Bengel F M, Ziegler S I, Avril N, Weber W, Laubenbacher C, Schwaiger M
Department of Nuclear Medicine, Technische Universität München, Munich, Germany.
Eur J Nucl Med. 1997 Sep;24(9):1091-8. doi: 10.1007/BF01254239.
The clinical need for attenuation correction of whole-body positron emission tomography (PET) images is controversial, especially because of the required increase in imaging time. In this study, regional tracer distribution in attenuation-corrected and uncorrected images was compared in order to delineate the potential advantages of attenuation correction for clinical application. An ECAT EXACT scanner and a protocol including five to seven bed positions, emission scans of 9 min and post-injection transmission scans of 10 min per bed position were used. Uncorrected and attenuation-corrected images were reconstructed by filtered backprojection. In total, 109 areas of focal fluorine-18 fluorodeoxyglucose (FDG) uptake in 34 patients undergoing PET for the staging of malignancies were analysed. To measure focus contrast, a ratio of focus (target) to background average countrates (t/b ratio) was obtained from transaxial slices using a region of interest technique. Calculation of focus diameters by a distance measurement tool and visual determination of focus borders were performed. In addition, images of a body phantom with spheres to simulate focal FDG uptake were acquired. Transmission scans with and without radioactivity in the phantom were used with increasing transmission scanning times (2-30 min). The t/b ratios of the spheres were calculated and compared for the different imaging protocols. In patients, the t/b ratio was significantly higher for uncorrected images than for attenuation-corrected images (5.0+/-3.6 vs 3.1+/-1.4; P<0.001). This effect was independent of focus localization, tissue type and distance to body surface. Compared with the attenuation-corrected images, foci in uncorrected images showed larger diameters in the anterior-posterior dimension (27+/-14 vs 23+/-12 mm; P<0.001) but smaller diameters in the left-right dimension (19+/-11 vs 21+/-11 mm; P<0.001). Phantom data confirmed higher contrast in uncorrected images compared with attenuation-corrected images. It is concluded that, although distortion of foci was demonstrated, uncorrected images provided higher contrast for focal FDG uptake independent of tumour localization. In most clinical situations, the main issue of whole-body PET is pure lesion detection with the highest contrast possible, and not quantification of tracer uptake. The present data suggest that attenuation correction may not be necessary for this purpose.
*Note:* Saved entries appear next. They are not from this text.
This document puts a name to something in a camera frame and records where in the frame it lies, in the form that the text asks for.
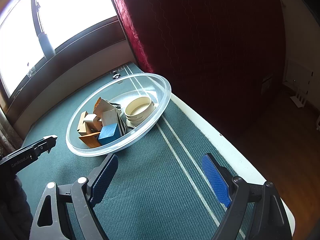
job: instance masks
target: window pane
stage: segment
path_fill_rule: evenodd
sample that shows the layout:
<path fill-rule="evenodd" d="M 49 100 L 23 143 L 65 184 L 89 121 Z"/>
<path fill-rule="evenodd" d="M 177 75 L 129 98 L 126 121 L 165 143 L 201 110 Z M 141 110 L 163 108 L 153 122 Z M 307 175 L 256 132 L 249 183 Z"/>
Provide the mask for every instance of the window pane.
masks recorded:
<path fill-rule="evenodd" d="M 116 15 L 111 0 L 37 0 L 44 32 L 53 48 Z"/>
<path fill-rule="evenodd" d="M 20 0 L 0 29 L 0 72 L 9 96 L 42 57 L 32 20 L 31 0 Z"/>

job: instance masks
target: plastic bowl
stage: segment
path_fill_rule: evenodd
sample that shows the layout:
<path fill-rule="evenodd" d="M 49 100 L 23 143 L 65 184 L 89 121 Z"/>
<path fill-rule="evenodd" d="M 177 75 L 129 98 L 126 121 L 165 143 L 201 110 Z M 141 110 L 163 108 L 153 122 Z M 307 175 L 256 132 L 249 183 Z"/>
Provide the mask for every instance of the plastic bowl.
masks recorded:
<path fill-rule="evenodd" d="M 121 105 L 121 118 L 125 120 L 124 110 L 135 98 L 149 96 L 155 103 L 155 110 L 140 125 L 126 135 L 106 145 L 89 148 L 80 139 L 77 126 L 83 111 L 92 113 L 99 97 Z M 142 138 L 158 121 L 169 104 L 171 86 L 162 76 L 151 73 L 138 73 L 116 79 L 92 93 L 72 115 L 66 133 L 66 143 L 71 152 L 84 157 L 94 157 L 125 149 Z"/>

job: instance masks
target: wall
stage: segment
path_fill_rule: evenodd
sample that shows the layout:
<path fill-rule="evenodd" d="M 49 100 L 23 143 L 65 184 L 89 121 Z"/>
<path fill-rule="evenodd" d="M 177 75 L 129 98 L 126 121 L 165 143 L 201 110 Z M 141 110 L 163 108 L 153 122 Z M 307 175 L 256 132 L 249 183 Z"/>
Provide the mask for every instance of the wall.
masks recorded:
<path fill-rule="evenodd" d="M 291 60 L 314 72 L 307 100 L 320 110 L 320 27 L 302 0 L 282 3 L 286 62 Z"/>
<path fill-rule="evenodd" d="M 134 56 L 127 41 L 121 41 L 79 62 L 52 82 L 30 103 L 13 125 L 14 129 L 25 138 L 31 125 L 61 100 L 128 61 L 135 62 Z"/>

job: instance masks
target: green tablecloth
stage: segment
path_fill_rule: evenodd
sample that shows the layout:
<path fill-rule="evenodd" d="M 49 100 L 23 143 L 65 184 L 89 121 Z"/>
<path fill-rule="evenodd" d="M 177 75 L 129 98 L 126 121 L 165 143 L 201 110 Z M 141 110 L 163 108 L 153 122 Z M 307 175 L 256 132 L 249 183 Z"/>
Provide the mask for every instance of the green tablecloth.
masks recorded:
<path fill-rule="evenodd" d="M 123 76 L 131 71 L 141 72 L 130 63 L 118 73 Z M 24 145 L 45 135 L 58 136 L 49 155 L 42 154 L 18 173 L 32 214 L 48 182 L 73 183 L 103 161 L 104 156 L 74 155 L 66 145 L 65 136 L 77 107 L 111 80 L 109 73 L 90 83 L 55 106 L 30 129 Z M 235 174 L 214 145 L 171 101 L 163 117 L 147 135 L 116 153 L 119 168 L 103 201 L 94 208 L 109 239 L 211 239 L 225 209 L 196 168 L 201 167 L 201 158 L 207 152 Z M 71 204 L 68 210 L 77 239 L 82 239 Z M 251 212 L 252 206 L 249 206 L 242 225 L 244 233 Z M 239 234 L 237 239 L 243 239 L 243 235 Z"/>

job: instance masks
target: red curtain
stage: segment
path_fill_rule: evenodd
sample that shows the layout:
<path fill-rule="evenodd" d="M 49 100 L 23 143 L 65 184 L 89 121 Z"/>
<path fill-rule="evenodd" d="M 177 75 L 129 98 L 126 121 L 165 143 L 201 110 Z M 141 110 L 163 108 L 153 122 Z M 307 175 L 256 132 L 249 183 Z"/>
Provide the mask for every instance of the red curtain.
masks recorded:
<path fill-rule="evenodd" d="M 279 89 L 280 0 L 114 1 L 140 68 L 224 135 L 241 133 Z"/>
全身正电子发射断层扫描(PET)图像衰减校正的临床需求存在争议,尤其是因为成像时间需要增加。在本研究中,比较了衰减校正图像和未校正图像中的区域示踪剂分布,以阐明衰减校正对于临床应用的潜在优势。使用了一台ECAT EXACT扫描仪和一个包括五到七个床位的方案,每个床位进行9分钟的发射扫描和10分钟的注射后透射扫描。通过滤波反投影重建未校正和衰减校正的图像。总共分析了34例因恶性肿瘤分期而接受PET检查的患者中109个氟-18氟脱氧葡萄糖(FDG)摄取灶区域。为了测量病灶对比度,使用感兴趣区域技术从横断面切片中获得病灶(目标)与背景平均计数率的比值(t/b比值)。使用距离测量工具计算病灶直径并目视确定病灶边界。此外,采集了带有球体的体模图像以模拟局灶性FDG摄取。使用体模中有放射性和无放射性的透射扫描,并增加透射扫描时间(2 - 30分钟)。计算并比较不同成像方案下球体的t/b比值。在患者中,未校正图像的t/b比值显著高于衰减校正图像(5.0±3.6对3.1±1.4;P<0.001)。这种效应与病灶定位、组织类型和到体表的距离无关。与衰减校正图像相比,未校正图像中的病灶在前后维度上显示出更大的直径(27±14对23±12毫米;P<0.001),但在左右维度上显示出更小的直径(19±11对21±11毫米;P<0.001)。体模数据证实未校正图像比衰减校正图像具有更高的对比度。结论是,尽管显示出病灶有畸变,但未校正图像为局灶性FDG摄取提供了更高的对比度,且与肿瘤定位无关。在大多数临床情况下,全身PET的主要问题是尽可能高对比度地单纯检测病变,而不是示踪剂摄取的定量。目前的数据表明,为此目的可能不需要进行衰减校正。